Robert M. Carter received the B. Eng. degree in electronic engineering (with first class honors) from the University of Greenwich, Greenwich, U.K., in 2000 and the Ph.D. degree in digital imaging based flow instrumentation from the University of Kent, Canterbury, U.K., in 2005, respectively. He is currently a Postdoctoral Research Associate at the Department of Electronics, University of Kent. He was a part time Lecturer at the University of Greenwich before commencing his Ph.D. studies. He has published a number of papers in conference proceedings and peer reviewed journals. Dr. Carter has received a number of awards at both the undergraduate level and during doctoral level, including best presentation awards.
Yong Yan (M’04–SM’04) received the B. Eng. and M.Sc. degrees in instrumentation and control engineering from Tsinghua University, Beijing, China, in 1985 and 1988, respectively, and the Ph.D. degree in flow measurement and instrumentation from the University of Teesside, Middlesbrough, U.K., in 1992. He started his academic career in 1988 as an Assistant Lecturer at Tsinghua University.

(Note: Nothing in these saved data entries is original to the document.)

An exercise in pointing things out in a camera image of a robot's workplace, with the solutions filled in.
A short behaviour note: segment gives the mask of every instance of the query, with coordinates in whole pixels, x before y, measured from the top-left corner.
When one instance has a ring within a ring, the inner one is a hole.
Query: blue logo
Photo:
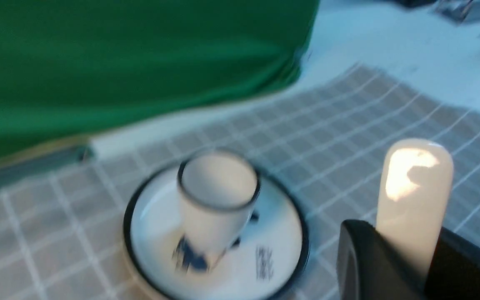
[[[256,211],[254,211],[251,214],[249,222],[256,223],[258,221],[259,221],[259,214]],[[240,246],[240,237],[237,238],[234,241],[234,243],[232,243],[232,246],[230,248],[234,249],[238,246]],[[188,242],[187,238],[183,235],[179,240],[179,243],[177,243],[177,247],[175,247],[175,250],[173,251],[172,258],[177,261],[177,263],[175,264],[175,268],[177,270],[188,272],[188,268],[191,268],[191,270],[195,272],[208,273],[217,266],[218,262],[221,260],[223,255],[225,255],[225,252],[226,251],[224,251],[221,254],[221,256],[217,259],[215,264],[211,266],[209,262],[206,260],[204,254],[195,253],[195,251],[190,246],[190,243]]]

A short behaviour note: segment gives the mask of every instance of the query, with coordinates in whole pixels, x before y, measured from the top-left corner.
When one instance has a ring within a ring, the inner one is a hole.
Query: cup rim
[[[249,167],[251,169],[253,175],[255,176],[256,186],[255,186],[255,190],[253,191],[253,195],[251,196],[251,199],[249,199],[247,202],[242,203],[241,205],[235,205],[235,206],[231,206],[231,207],[219,207],[219,206],[215,206],[215,205],[210,205],[210,204],[205,203],[201,199],[198,199],[196,196],[194,196],[192,193],[190,193],[187,190],[187,188],[185,187],[185,185],[183,184],[183,178],[182,178],[183,173],[185,171],[185,168],[187,167],[187,165],[190,162],[192,162],[195,159],[200,158],[202,156],[215,154],[215,153],[223,153],[225,155],[228,155],[231,158],[242,162],[242,164],[246,165],[247,167]],[[213,210],[213,211],[232,212],[232,211],[238,211],[238,210],[244,209],[246,207],[249,207],[251,204],[253,204],[255,202],[255,200],[259,196],[259,192],[260,192],[260,176],[259,176],[259,172],[257,172],[255,167],[253,167],[253,165],[251,165],[251,163],[248,162],[248,160],[244,159],[244,157],[242,157],[241,155],[239,155],[239,154],[237,154],[233,151],[230,151],[229,149],[217,148],[217,149],[213,149],[213,150],[202,150],[200,152],[197,152],[197,153],[193,154],[191,157],[189,157],[188,159],[185,159],[183,162],[181,162],[181,165],[179,166],[179,170],[177,171],[177,186],[179,187],[181,192],[183,194],[185,194],[185,196],[186,196],[185,198],[188,199],[188,201],[190,201],[191,203],[194,203],[195,205],[197,205],[198,207],[202,207],[204,209]]]

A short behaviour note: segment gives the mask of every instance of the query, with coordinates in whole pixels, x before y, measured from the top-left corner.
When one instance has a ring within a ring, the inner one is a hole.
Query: white plate
[[[176,269],[173,252],[182,233],[177,170],[152,175],[135,192],[124,216],[130,264],[154,296],[169,300],[264,300],[287,292],[308,260],[303,216],[284,187],[261,176],[250,222],[240,245],[227,251],[211,273]]]

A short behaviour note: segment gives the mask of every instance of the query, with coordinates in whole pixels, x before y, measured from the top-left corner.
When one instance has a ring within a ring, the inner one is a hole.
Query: white surface
[[[480,110],[480,23],[456,26],[429,10],[405,10],[379,0],[323,0],[303,74],[293,87],[243,103],[146,120],[101,135],[92,146],[99,159],[111,157],[322,84],[359,61],[383,68],[437,100]]]
[[[288,281],[301,254],[301,223],[290,200],[265,178],[255,205],[259,221],[242,232],[240,245],[208,274],[176,270],[172,253],[182,235],[176,175],[172,168],[150,182],[131,219],[133,250],[148,277],[172,295],[196,300],[257,300]],[[270,279],[257,278],[259,247],[272,251]]]
[[[453,182],[453,160],[442,146],[406,139],[389,150],[381,175],[377,225],[425,287]]]
[[[185,165],[179,184],[187,240],[196,253],[219,256],[249,221],[257,201],[255,170],[241,157],[210,152]]]

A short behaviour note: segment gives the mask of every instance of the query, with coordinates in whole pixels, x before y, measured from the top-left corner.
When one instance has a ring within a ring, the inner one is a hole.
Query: black holder
[[[373,226],[340,227],[337,279],[341,300],[480,299],[480,248],[442,228],[423,291]]]

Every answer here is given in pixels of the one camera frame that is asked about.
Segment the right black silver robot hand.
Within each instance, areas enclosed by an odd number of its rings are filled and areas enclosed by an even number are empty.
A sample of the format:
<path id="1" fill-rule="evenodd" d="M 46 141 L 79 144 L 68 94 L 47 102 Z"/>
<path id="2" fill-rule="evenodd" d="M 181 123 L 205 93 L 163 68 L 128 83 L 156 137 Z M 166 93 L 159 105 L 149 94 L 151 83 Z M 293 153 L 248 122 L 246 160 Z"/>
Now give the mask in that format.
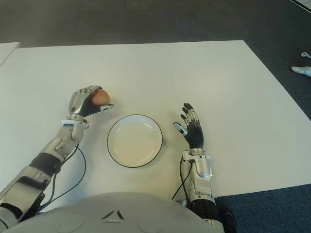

In 1989, he joined the University of Teesside as a Research Assistant. After a short period of postdoctoral research, he worked initially as a Lecturer with the University of Teesside during 1993–1996, and then as a Senior Lecturer, Reader, and Professor, respectively, with the University of Greenwich, Greenwich, U.K., during 1996–2004. He is currently a Professor of Electronic Instrumentation and the Head of Embedded Systems and Instrumentation Research Group at the University of Kent, Canterbury, U. K. He has published more than 170 research papers and has supervised more than ten Ph.D. research students to a successful completion. Prof. Yan is a Fellow of the Institute of Physics, U.K., and a Fellow of the Institute of Measurement and Control, U. K. he was awarded the achievement medal by the Institution of Electrical Engineers in 2003. He is a member of five U.K. national technical committees and expert panels.
Peter Lee (M’86) was born in Bromley, Kent, U.K., in 1959. He graduated with a B. Sc. degree in physics from the University of Sussex, Brighton, U.K., in 1981 and subsequently joined Philips Semiconductors in Southampton, U.K., where he worked as an IC designer from 1981 until 1984. In 1984 he joined Intermetall in Freiburg, Germany, where he worked on VLSI circuits for digital television. In 1987 he moved to Graz, Austria, to head the telecoms group at AMS. In 1991, he returned to England and took up a post as a temporary Lecturer at the University of Kent, Canterbury. He is currently a Senior Lecturer at the University of Kent, where he works in the Embedded Systems and Instrumentation Group. His research interests include high-speed digital design, image-processing, and embedded systems.